Detergents for cleaning must be avoided where possible. Component processing must be done in a manner to reduce the potential for particulate contamination, including the use of filtered water. There must be procedures for cleaning broken containers from processing equipment. Container/closure integrity for sterile products must be qualified.
5.4 Process Simulation
Trials Process Simulation Trials (PST) are also referred to as Sterile Media fills, Broth trials, or Media fills. Requirements for the validation of aseptic sterile processing, including process simulation trials are indicated in technical monographs. Written procedures are required indicating how these requirements are enacted, and should address the following: Justification must be provided where process simulations of development processes are allowable using a filling run of less than 3000 containers (eg small batch sizes), or where a PST matrix approach may be used to support the filling of a range of container sizes. All anticipated process interventions must be defined and simulated during PSTs.
All processing steps, including those performed post-sterilization, must be used. Process simulations, once complete, must be fully incubated and assessed. Circumstances under which a PST, once commenced, may or may not be terminated (i.e. PST cancellation policy) must be in place.

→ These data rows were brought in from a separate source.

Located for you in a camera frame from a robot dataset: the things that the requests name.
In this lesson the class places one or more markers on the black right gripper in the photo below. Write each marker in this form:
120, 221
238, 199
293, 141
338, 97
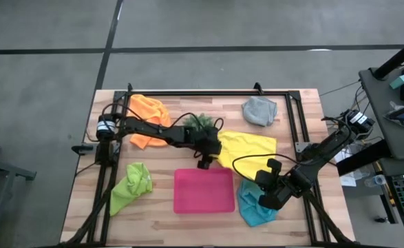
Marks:
291, 187

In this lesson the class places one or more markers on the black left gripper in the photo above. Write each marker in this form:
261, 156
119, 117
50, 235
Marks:
208, 144

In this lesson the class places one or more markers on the yellow microfiber towel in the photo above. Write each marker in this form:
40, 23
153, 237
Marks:
250, 148

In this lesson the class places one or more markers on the pink translucent plastic bin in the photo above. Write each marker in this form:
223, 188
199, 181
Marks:
204, 190

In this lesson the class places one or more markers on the grey microfiber towel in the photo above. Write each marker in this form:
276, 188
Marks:
259, 111

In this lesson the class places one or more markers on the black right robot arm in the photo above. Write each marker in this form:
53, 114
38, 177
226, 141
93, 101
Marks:
325, 144

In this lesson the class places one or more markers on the blue microfiber towel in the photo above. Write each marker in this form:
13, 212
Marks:
253, 210

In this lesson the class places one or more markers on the orange microfiber towel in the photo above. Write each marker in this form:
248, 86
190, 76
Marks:
150, 113

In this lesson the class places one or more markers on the lime green microfiber towel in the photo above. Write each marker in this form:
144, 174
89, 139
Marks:
131, 186

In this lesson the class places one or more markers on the green artificial potted plant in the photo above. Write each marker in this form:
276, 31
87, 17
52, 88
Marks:
198, 120

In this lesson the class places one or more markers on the white paper sheet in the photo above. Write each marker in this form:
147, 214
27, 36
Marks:
348, 179

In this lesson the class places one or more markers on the clear plastic bottle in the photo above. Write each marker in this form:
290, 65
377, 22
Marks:
375, 180

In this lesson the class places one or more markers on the grey side desk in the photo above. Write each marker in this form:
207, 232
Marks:
394, 137

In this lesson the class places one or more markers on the black clamp knob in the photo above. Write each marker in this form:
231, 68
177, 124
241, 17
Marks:
83, 149

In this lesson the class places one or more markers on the small teal box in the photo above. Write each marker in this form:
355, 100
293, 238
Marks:
398, 82

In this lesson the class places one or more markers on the black slanted pole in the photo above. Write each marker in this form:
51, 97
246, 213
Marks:
394, 58

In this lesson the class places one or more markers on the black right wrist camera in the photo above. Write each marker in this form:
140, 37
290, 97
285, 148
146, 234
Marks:
264, 179

Circumstances under which a satisfactorily filled unit can or cannot be discarded (i.e. container discard policy) must be described in procedures. Normally only containers identified as broken must be excluded from incubation after filling.
All units which have been satisfactorily filled and closed must be incubated. ‘In-process’ checks must be simulated where appropriate, but filled containers must generally not be discarded unless they were not satisfactorily filled and closed. It may be beneficial to have trained observers who are independent from the production team monitor the PST, or portion of it.
Written observations may be helpful in routinely providing feedback to operators in terms of good or poor aseptic techniques, or otherwise may provide valuable in the event of a PST failure. Consideration should be given to overlaying filled containers with compressed air rather than Nitrogen to avoid the production of anaerobic conditions preventing microbiological growth in a contaminated container. Any contaminated unit must be investigated.
5.5 Sterility Testing
Specific guidance for microbiological laboratories is given in the FDA ‘Guideline on Sterile Drug Products Produced by Aseptic Processing’. Collection of batch samples for sterility testing must follow established sampling plans to ensure that the containers chosen are representative of the critical parts of the process or sterilizer load. The microbiological testing laboratory environment for sterility testing of aseptically manufactured products must employ facilities, controls and monitoring comparable to those used for filling/closing operations.